___ Dataset excerpt
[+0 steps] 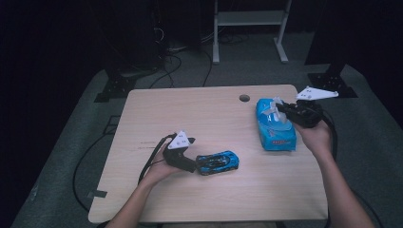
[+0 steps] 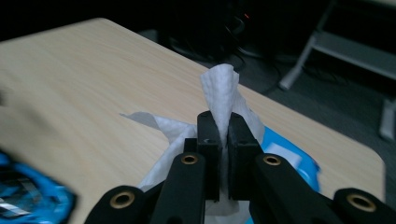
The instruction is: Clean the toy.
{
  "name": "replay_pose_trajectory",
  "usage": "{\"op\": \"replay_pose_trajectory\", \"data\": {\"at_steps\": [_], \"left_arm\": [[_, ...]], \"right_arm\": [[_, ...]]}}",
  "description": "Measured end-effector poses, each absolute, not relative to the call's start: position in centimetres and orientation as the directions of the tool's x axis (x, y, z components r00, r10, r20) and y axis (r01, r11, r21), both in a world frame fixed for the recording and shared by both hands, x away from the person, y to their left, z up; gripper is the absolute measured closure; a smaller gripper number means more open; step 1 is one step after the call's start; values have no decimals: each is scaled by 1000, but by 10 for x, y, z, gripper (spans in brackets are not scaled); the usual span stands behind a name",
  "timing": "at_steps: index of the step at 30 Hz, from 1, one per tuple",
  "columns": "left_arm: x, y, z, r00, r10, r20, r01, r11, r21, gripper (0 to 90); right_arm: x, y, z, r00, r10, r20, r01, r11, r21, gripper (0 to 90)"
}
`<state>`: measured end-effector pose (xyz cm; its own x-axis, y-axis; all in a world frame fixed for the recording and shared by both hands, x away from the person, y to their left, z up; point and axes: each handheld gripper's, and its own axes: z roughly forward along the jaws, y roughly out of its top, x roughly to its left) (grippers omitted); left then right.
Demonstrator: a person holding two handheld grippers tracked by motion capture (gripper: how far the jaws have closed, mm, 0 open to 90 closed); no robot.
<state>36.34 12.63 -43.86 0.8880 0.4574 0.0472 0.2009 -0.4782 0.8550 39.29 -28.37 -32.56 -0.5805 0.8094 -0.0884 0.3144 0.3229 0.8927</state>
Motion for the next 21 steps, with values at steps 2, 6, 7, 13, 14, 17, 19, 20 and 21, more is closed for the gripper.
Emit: {"op": "replay_pose_trajectory", "data": {"at_steps": [2,6,7,13,14,17,19,20,21], "left_arm": [[362,125,-439,893,447,52,196,-492,849,82],[360,120,-445,904,423,57,189,-516,835,80],[360,119,-446,906,419,56,189,-518,834,80],[358,117,-448,923,383,41,183,-529,829,80],[358,117,-448,924,380,40,183,-532,827,80],[358,117,-449,927,373,36,183,-536,824,80],[358,117,-451,931,363,35,182,-545,818,80],[358,117,-451,932,361,35,182,-549,816,80],[358,116,-452,932,359,38,179,-552,814,80]], "right_arm": [[381,-274,-321,-624,776,-92,279,332,901,851],[348,-236,-324,-754,652,-83,224,373,900,850],[345,-230,-326,-770,633,-77,220,378,899,850],[332,-191,-354,-882,468,58,270,400,876,846],[333,-186,-359,-892,445,77,280,412,867,846],[335,-176,-368,-906,411,99,296,449,843,843],[340,-168,-378,-916,383,119,313,497,809,842],[348,-161,-389,-920,346,187,360,552,752,831],[348,-161,-389,-920,346,187,360,552,752,831]]}}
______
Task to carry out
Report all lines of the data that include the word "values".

Output below
  "description": "Measured end-effector poses, each absolute, not relative to the call's start: position in centimetres and orientation as the directions of the tool's x axis (x, y, z components r00, r10, r20) and y axis (r01, r11, r21), both in a world frame fixed for the recording and shared by both hands, x away from the person, y to their left, z up; gripper is the absolute measured closure; a smaller gripper number means more open; step 1 is one step after the call's start; values have no decimals: each is scaled by 1000, but by 10 for x, y, z, gripper (spans in brackets are not scaled); the usual span stands behind a name",
Motion for the next 21 steps, with values at steps 2, 6, 7, 13, 14, 17, 19, 20 and 21, more is closed for the gripper.

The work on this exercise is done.